La copertina del libro

Più che un cantautore, Lucio Battisti fu un fenomeno di costume in un’Italia, quella degli anni Settanta, che, nel pieno della Guerra fredda, andava incontro a trasformazioni epocali, sospesa tra un benessere che diveniva sempre più diffuso e gli anni bui del terrorismo politico e dello scontro tra opposti estremismi, segnati da turbolenze e violenza. Inserito a buon diritto tra i personaggi-simbolo di quell’epoca, Battisti fu artista vero, distante anni luce da quelle “celebrità” sovente costruite a tavolino che oggi sembrano popolare il mondo della musica. Scelta emblematica della sua alterità fu quella di scomparire volontariamente dai riflettori, dall’inizio degli anni Ottanta fino alla morte, nel 1998.

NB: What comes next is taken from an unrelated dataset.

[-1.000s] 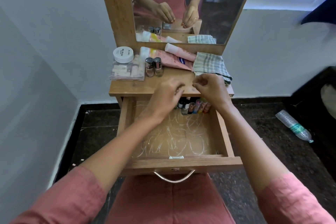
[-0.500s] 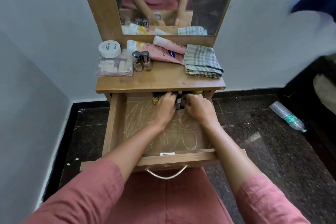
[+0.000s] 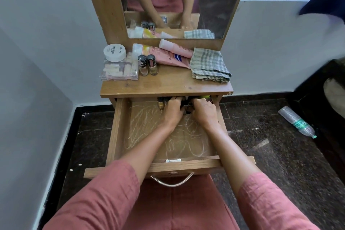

Eppure l’anticonformismo del musicista di Poggio Bustone non si limiterebbe a questo, come ad altri episodi altrettanto noti della sua vicenda terrena. Almeno non secondo lo studio che, della produzione musicale di Battisti, ha fatto Marco Rossi, recentemente pubblicato per Cinabro Edizioni con il titolo “Volando intorno alla Tradizione Lucio Battisti fra musica ed esoterismo” (126 pagine, prezzo di copertina 16 euro).

Classe 1957, Rossi ha collaborato alle pagine culturali di diversi quotidiani ma, soprattutto, si è occupato di ricerche storiche sui legami tra la cultura esoterica del XX secolo e la storia politica, artistica e letteraria italiana, pubblicando articoli e saggi su diverse riviste. E a questo filone del suo lavoro si ricollega questo nuovo saggio, il cui scopo è quello di indagare i significati interiori e, per l’appunto, “esoterici”, celati dietro quelli più esteriori, di cui sarebbe intrisa, anche “a prescindere da una soggettiva e consapevole volontà di imprimerli”, tutta la produzione musicale di Battisti, in particolare nelle collaborazioni con Mogol, Velezia e Panella.

Un lavoro esegetico e disvelatore, quello di Rossi (con i contributi di Francesco Tricarico e Mario Bortoluzzi), che si accosta quasi, fatti i dovuti termini di paragone, a quanto fece, agli inizi del Novecento e sulla scia di altri autori precedenti, Luigi Valli nei confronti delle opere letterarie dei “Fedeli d’Amore” del Dolce Stilnovo, che, come gli studiosi di Tradizione ben sanno, avrebbero celato, dietro a testi a tratti apparentemente frivoli e sdolcinati, significati ben più profondi.